■ **Data excerpts**
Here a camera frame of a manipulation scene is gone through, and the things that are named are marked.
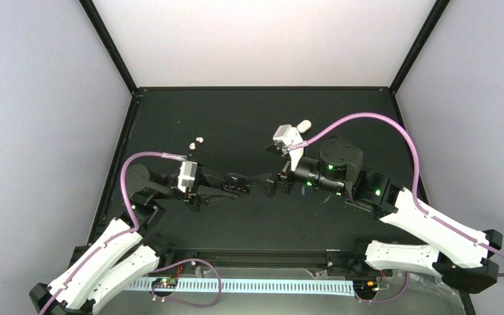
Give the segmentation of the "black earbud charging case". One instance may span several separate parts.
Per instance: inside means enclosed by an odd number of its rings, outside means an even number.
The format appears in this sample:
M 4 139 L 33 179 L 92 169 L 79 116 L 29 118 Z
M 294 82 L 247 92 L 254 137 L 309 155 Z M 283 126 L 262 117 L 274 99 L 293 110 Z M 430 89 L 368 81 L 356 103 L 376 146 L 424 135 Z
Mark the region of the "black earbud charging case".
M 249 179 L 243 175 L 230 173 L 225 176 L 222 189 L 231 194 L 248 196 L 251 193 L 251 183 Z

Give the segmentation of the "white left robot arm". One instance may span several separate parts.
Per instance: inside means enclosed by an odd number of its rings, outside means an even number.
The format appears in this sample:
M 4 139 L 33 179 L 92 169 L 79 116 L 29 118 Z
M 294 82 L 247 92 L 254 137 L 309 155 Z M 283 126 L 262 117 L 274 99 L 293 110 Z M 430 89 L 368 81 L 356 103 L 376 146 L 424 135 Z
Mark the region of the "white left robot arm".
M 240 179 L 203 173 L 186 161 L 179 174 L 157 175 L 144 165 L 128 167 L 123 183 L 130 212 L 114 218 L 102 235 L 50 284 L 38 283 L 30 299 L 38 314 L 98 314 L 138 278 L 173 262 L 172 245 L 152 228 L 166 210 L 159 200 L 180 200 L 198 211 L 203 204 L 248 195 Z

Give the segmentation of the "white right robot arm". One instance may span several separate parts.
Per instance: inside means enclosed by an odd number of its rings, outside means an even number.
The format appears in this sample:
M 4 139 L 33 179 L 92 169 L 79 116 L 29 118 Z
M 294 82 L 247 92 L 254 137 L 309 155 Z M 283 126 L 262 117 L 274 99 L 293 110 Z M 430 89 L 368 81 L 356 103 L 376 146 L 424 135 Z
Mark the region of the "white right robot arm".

...

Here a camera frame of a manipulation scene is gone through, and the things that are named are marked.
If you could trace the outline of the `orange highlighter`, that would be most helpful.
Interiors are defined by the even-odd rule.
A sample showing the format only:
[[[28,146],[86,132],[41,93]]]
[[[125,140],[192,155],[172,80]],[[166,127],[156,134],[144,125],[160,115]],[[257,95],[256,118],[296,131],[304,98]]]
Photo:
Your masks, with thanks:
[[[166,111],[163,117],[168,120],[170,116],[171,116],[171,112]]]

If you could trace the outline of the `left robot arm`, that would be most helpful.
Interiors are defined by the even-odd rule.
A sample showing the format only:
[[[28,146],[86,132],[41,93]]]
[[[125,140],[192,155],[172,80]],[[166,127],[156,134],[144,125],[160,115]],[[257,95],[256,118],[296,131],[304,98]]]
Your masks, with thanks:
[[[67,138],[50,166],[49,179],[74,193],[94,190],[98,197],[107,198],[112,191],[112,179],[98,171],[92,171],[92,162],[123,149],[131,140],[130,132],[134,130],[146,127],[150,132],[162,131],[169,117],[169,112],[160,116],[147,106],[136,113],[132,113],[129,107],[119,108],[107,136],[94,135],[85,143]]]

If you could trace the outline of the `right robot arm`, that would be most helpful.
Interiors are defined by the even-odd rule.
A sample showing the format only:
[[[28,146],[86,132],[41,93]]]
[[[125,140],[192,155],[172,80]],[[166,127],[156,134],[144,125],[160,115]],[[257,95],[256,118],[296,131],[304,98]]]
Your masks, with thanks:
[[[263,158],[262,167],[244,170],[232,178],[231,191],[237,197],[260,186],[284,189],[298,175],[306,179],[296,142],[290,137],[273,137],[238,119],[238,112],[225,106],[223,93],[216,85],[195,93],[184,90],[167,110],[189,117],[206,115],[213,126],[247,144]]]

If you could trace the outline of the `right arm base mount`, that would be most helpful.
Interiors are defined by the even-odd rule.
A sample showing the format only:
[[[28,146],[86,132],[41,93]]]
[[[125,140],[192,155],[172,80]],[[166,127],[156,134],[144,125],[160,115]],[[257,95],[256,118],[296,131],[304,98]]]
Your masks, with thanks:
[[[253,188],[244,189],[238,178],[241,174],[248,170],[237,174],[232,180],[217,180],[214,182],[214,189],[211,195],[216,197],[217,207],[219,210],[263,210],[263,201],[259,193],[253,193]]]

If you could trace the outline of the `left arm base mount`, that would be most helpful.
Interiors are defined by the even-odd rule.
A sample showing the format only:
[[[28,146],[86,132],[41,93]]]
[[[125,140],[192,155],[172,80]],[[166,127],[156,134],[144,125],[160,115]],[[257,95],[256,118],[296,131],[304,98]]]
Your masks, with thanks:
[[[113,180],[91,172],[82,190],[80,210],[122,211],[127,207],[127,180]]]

* * *

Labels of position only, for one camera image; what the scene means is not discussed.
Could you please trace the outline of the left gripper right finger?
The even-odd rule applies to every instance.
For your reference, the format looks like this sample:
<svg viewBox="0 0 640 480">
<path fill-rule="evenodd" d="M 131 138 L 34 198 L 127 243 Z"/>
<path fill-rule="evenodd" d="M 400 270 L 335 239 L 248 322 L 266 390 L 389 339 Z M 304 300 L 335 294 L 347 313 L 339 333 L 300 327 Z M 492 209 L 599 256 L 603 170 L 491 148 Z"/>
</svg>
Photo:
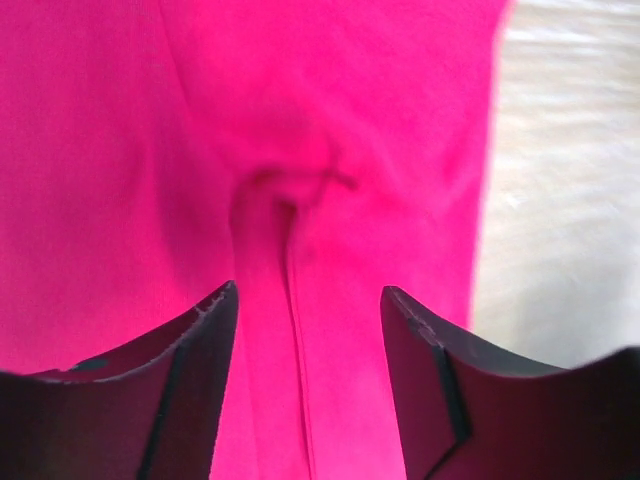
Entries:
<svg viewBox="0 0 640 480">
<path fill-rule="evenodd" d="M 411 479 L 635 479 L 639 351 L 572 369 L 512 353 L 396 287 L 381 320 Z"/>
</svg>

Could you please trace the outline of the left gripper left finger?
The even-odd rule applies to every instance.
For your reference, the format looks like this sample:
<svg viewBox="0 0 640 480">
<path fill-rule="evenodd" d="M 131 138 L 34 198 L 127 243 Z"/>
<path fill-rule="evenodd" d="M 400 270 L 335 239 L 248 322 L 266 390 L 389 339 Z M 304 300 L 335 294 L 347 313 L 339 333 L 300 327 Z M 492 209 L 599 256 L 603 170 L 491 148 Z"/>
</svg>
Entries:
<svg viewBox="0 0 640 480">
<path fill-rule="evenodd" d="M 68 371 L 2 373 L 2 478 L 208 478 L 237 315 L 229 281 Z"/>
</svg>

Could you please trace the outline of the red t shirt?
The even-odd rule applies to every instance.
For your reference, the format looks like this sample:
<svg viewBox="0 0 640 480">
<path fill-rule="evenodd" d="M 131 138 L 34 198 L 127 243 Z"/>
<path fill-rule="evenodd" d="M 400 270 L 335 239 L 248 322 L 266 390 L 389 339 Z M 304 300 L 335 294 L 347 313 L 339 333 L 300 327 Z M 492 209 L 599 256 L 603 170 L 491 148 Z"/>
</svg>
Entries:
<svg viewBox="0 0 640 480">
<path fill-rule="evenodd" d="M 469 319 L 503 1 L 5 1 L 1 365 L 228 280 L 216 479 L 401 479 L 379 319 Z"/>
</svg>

■ **Work instructions**
Which lines of the listing include the string "most"? Pull them out.

■ **Worked solution**
If you could trace the outline of the `orange highlighter`, that would be most helpful.
If you could trace the outline of the `left robot arm`, that would be most helpful.
If you could trace the outline of the `right robot arm`, that would be most helpful.
If you could trace the outline of the `right arm base mount`, that would be most helpful.
If you could trace the outline of the `left arm base mount`, that would be most helpful.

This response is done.